Speech-to-Text system

A key thing for voice interaction systems.
Now, there are many online services with similar functionality, but most of them lead to security issues (data leaks) and may cause delays in interaction (slow response).
Therefore, there is often a need to use something local.
This solution was written just for such cases.

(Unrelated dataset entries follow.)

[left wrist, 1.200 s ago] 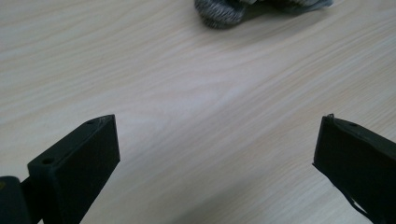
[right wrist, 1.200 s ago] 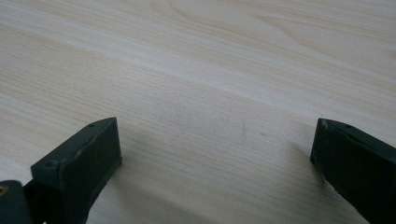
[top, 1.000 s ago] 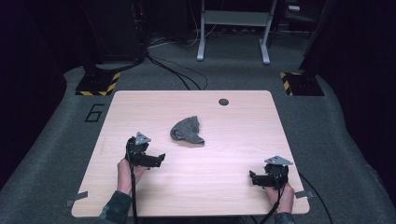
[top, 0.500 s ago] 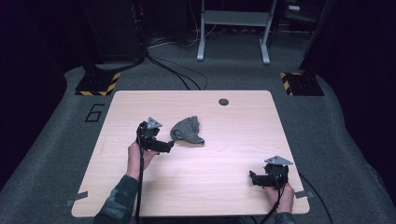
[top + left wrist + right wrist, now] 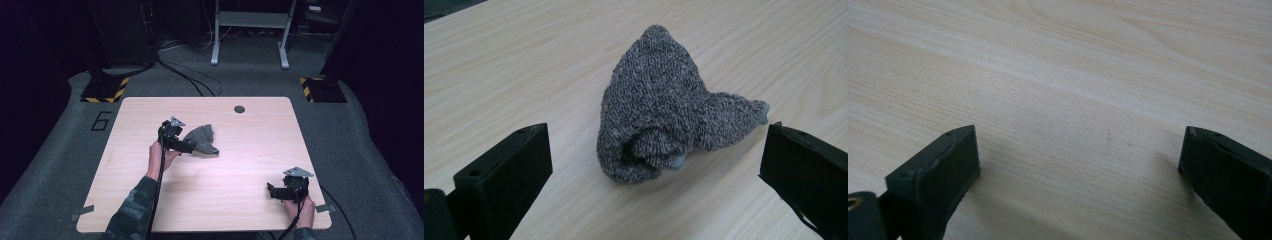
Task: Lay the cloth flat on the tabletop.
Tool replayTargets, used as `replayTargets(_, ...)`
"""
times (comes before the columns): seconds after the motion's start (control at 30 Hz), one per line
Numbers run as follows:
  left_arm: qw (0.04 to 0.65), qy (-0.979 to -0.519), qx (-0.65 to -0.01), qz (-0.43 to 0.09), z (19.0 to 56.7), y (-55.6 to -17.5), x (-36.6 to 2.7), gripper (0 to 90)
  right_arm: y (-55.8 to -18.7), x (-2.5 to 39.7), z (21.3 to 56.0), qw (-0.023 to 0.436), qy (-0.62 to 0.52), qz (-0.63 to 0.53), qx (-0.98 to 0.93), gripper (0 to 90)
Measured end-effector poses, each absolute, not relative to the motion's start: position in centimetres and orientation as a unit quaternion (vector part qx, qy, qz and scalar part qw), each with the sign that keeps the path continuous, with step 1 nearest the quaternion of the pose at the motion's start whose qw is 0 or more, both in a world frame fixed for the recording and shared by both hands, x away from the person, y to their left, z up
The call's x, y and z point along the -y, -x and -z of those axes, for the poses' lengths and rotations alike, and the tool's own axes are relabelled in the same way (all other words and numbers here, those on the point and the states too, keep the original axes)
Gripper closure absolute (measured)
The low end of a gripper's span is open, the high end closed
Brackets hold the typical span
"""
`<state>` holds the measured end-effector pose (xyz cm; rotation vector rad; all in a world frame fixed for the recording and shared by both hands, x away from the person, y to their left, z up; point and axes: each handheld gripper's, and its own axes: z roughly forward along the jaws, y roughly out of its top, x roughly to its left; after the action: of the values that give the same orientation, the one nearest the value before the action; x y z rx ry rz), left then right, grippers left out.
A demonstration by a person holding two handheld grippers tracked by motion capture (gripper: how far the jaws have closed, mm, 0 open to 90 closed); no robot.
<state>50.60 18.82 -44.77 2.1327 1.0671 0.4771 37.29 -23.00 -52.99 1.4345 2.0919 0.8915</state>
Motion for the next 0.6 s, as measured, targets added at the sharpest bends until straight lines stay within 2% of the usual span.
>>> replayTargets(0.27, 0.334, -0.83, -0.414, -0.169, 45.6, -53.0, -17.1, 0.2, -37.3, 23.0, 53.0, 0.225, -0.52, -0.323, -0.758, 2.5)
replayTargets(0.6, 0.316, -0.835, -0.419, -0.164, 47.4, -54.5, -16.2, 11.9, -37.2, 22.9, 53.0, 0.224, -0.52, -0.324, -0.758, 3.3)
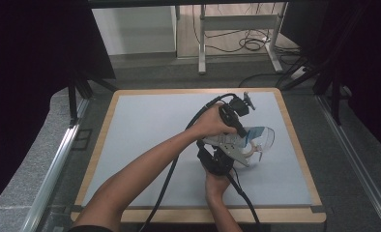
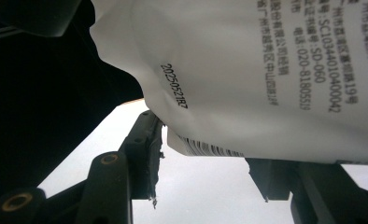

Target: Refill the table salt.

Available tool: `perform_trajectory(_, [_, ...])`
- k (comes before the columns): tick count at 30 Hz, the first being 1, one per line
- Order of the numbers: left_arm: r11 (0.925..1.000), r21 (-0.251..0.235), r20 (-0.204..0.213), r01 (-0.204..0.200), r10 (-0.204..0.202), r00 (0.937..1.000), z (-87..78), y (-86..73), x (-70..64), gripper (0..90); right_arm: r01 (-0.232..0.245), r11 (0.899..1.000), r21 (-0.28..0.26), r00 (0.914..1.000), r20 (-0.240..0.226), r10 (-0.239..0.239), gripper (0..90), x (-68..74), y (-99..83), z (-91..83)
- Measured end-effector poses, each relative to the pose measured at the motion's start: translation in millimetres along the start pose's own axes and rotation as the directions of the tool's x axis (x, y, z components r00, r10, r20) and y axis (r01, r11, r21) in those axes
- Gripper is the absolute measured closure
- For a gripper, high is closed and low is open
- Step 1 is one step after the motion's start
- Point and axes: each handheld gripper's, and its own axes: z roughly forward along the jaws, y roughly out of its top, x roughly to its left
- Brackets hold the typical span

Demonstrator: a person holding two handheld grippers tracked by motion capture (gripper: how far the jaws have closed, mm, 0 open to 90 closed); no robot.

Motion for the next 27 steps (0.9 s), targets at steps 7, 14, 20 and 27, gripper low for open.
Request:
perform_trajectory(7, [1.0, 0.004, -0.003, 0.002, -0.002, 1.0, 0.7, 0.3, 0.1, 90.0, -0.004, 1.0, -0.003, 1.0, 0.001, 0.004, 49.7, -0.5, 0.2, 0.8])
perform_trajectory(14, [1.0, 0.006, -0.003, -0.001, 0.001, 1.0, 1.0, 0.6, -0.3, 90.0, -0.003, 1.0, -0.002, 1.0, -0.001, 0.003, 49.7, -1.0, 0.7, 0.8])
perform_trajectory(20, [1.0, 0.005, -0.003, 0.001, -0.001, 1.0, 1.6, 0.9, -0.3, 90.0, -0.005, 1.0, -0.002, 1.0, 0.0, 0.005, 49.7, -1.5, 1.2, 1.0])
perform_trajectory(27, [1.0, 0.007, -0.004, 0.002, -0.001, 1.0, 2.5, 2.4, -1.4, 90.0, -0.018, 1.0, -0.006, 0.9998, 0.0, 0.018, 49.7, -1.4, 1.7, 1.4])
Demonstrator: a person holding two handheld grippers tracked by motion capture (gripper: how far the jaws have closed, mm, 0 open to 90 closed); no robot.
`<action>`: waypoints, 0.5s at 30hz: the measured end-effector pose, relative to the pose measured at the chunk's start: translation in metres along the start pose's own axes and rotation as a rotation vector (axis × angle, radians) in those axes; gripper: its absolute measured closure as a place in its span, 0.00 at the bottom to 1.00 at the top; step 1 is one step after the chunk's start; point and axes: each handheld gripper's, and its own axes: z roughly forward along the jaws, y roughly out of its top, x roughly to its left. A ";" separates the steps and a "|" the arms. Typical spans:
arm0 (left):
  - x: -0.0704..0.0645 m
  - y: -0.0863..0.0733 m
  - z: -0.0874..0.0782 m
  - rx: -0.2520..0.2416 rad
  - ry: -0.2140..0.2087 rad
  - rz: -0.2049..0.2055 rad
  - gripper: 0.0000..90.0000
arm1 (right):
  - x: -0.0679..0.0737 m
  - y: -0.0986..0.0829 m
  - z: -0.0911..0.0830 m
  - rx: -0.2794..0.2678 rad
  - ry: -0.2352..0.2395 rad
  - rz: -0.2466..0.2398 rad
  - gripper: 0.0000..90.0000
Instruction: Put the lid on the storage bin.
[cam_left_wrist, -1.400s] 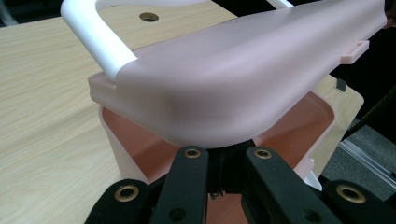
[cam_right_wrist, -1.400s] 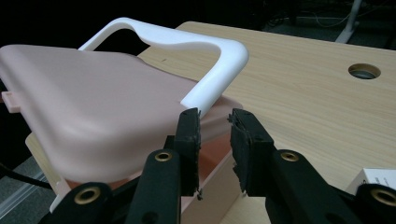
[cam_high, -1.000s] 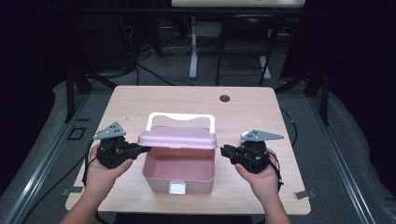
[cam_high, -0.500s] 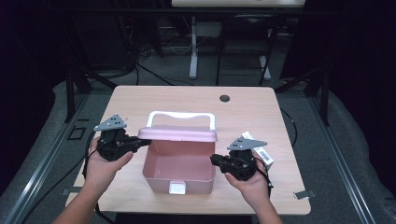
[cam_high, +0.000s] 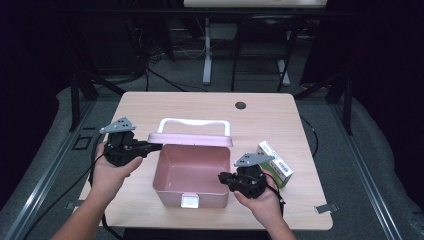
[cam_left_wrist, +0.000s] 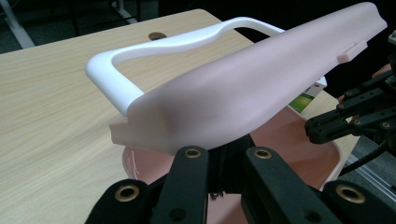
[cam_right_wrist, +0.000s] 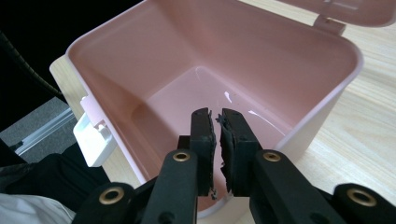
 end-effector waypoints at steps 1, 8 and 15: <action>0.000 0.001 0.001 -0.005 0.003 -0.005 1.00 | 0.000 0.000 0.001 0.003 0.003 -0.002 0.93; 0.004 0.007 0.003 -0.010 0.012 -0.008 1.00 | 0.000 -0.004 0.007 0.027 0.012 -0.002 0.93; 0.006 0.010 0.004 -0.015 0.015 -0.008 1.00 | 0.001 -0.005 0.011 0.034 0.013 -0.013 0.96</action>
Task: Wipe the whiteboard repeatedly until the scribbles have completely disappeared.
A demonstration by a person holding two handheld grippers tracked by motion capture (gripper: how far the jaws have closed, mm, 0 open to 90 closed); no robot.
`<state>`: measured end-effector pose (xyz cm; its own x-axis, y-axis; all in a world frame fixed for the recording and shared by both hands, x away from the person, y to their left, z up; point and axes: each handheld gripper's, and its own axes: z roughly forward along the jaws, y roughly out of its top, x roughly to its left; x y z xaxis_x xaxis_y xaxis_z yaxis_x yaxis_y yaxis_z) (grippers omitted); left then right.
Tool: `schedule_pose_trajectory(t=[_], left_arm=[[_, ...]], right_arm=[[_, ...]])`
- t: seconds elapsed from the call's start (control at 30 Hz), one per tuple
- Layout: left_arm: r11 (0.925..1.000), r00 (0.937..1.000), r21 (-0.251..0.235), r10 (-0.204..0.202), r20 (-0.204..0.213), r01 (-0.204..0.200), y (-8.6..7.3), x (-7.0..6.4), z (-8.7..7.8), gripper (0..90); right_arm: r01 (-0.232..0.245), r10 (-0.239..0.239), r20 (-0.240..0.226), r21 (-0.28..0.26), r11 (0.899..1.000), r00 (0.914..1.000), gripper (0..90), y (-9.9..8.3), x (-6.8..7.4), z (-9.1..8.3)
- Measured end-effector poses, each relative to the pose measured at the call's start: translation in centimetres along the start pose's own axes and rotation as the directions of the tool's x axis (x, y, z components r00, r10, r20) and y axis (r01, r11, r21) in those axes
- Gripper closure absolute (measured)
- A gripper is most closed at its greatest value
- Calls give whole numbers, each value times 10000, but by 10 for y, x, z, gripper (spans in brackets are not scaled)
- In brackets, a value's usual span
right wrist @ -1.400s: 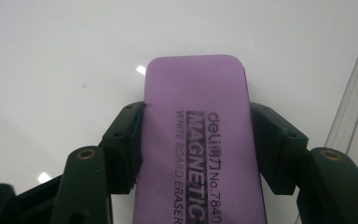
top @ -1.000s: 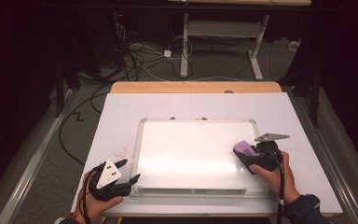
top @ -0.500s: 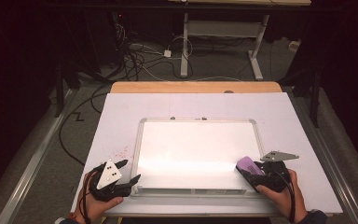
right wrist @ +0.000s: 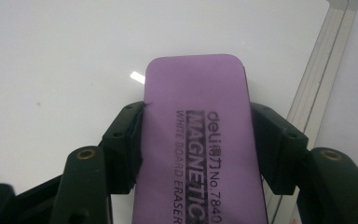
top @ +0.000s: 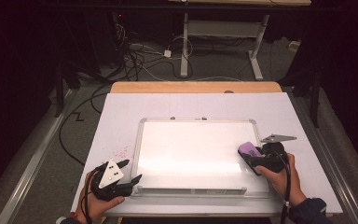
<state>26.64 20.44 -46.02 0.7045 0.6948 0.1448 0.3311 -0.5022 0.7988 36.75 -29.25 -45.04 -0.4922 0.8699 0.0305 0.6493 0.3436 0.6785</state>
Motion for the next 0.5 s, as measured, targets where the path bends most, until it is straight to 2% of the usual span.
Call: schedule_pose_trajectory(t=[0.1,0.33,0.5], left_arm=[[10000,10000,5,-64,5,64,-1,1,0,325],[10000,10000,19,-20,14,20,-1,0,-1,325],[10000,10000,11,-4,64,4,1,-1,0,325]], right_arm=[[-3,4,126,-125,9999,9999,415,-5,4,-2],[361,-362,-38,-56,9993,9993,415,-26,30,-19],[558,-558,-133,-2,9984,9984,415,-31,42,-23]])
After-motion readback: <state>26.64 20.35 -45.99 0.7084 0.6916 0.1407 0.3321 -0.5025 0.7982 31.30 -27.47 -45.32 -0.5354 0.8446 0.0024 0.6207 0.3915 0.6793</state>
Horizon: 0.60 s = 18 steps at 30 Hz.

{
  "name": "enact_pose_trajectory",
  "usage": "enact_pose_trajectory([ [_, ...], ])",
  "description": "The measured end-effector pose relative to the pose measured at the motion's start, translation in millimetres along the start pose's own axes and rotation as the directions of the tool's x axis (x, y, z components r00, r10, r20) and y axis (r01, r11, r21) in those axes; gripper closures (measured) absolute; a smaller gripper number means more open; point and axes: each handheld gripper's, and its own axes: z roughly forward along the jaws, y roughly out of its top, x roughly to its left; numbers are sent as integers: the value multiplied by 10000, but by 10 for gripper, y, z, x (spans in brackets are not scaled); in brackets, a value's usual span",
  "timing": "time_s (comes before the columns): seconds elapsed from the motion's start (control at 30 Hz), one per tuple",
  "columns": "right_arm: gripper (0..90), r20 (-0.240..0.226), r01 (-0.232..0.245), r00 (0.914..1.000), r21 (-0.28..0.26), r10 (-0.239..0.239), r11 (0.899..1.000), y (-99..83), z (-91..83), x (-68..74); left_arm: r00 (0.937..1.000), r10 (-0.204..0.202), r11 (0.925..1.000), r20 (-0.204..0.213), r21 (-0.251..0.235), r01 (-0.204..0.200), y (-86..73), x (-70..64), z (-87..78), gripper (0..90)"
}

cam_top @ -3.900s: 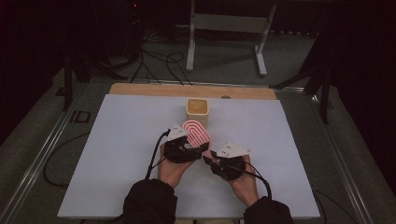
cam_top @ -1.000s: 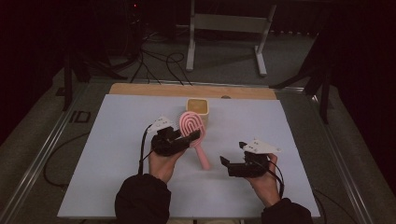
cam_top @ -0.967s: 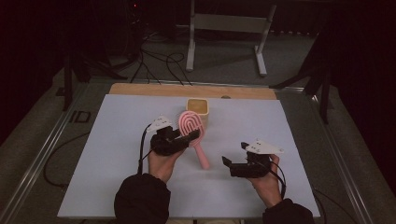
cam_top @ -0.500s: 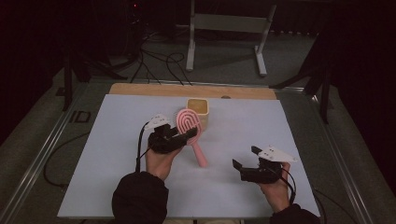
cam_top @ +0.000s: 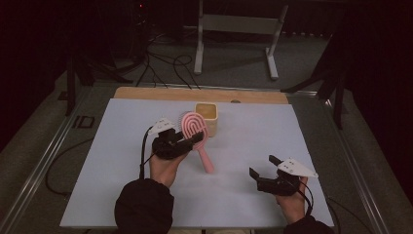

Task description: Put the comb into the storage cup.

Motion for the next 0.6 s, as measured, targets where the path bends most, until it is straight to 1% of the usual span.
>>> enact_pose_trajectory([
  [0.07,99,76,5,10000,-84,-4,10000,-20,-2,-12,10000,40,10000,-7,-10,-40,-1,3,-4,645],
  [0.13,99,5,-62,10000,-133,62,9999,-31,2,-20,10000,71,10000,-23,10,-71,1,17,-11,645],
  [0.23,99,40,-45,10000,-194,45,9998,-46,14,-28,9999,56,10000,-94,-11,-56,7,32,-19,645],
  [0.6,99,54,-139,9999,-248,140,9996,-100,4,-52,9995,110,9999,-310,-123,-114,49,89,-83,645],
])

Written in C, with libs: mpg123, alphacephei framework.
Capable to work on the regular servers, produces fast responses that suitable to build realtime dialogue systems.

Price: 350$ / 350 USDT
For purchase questions, please visit contact page.
A trial period with installation on your servers is provided (preferred Ubuntu 22.04 x64).

Basic features:

Neural based, full locally system
Doesn't depend on any online services, all data is processed locally
Multilingual support
There are open models for various languages
Fine-tuning models
There are tools for it
Context dictionary
Allows to defined (in request) a dictionary of accessible words
Speaker identify
Allows to generate vector for speaker identification
Capable to work on regular servers
for example: IBM x3550-M3
Supported in FreeSWITCH
Available in dialplan and scripts
There's a module for integration (mod_sivr_asr)
Preload and cache models
Allows to save memory and improve performance
Simple web api
Easy integration with various applications
Supports formats
- wav
- mp3
- l16
Supports os
- Linux

--- Examples ---

Example #1 (simple request)

Request:
curl http://127.0.0.1:8801/v1/transcriptions -X POST -H "Authorization: Bearer secret" -H "Content-Type: multipart/form-data" -F language="en" -F smodel="small" -F file="@test.mp3"

Response (json):
{
 "text" : "hello world"
 }

Example #2 (with speakes identify)

Request:
curl http://127.0.0.1:8801/v1/transcriptions -X POST -H "Authorization: Bearer secret" -H "Content-Type: multipart/form-data" -F language="en" -F smodel="small" -F vmodel="default" -F file="@test.mp3"

Response (json):
{
 "spk" : [-0.644623, 1.023342, 2.575434, 0.623447, -0.602342, 1.0234234 -1.4824234 -0.021242, 0.824297, -0.152424, ... ],
 "spk_frames" : 81,
 "text" : "hello world"
}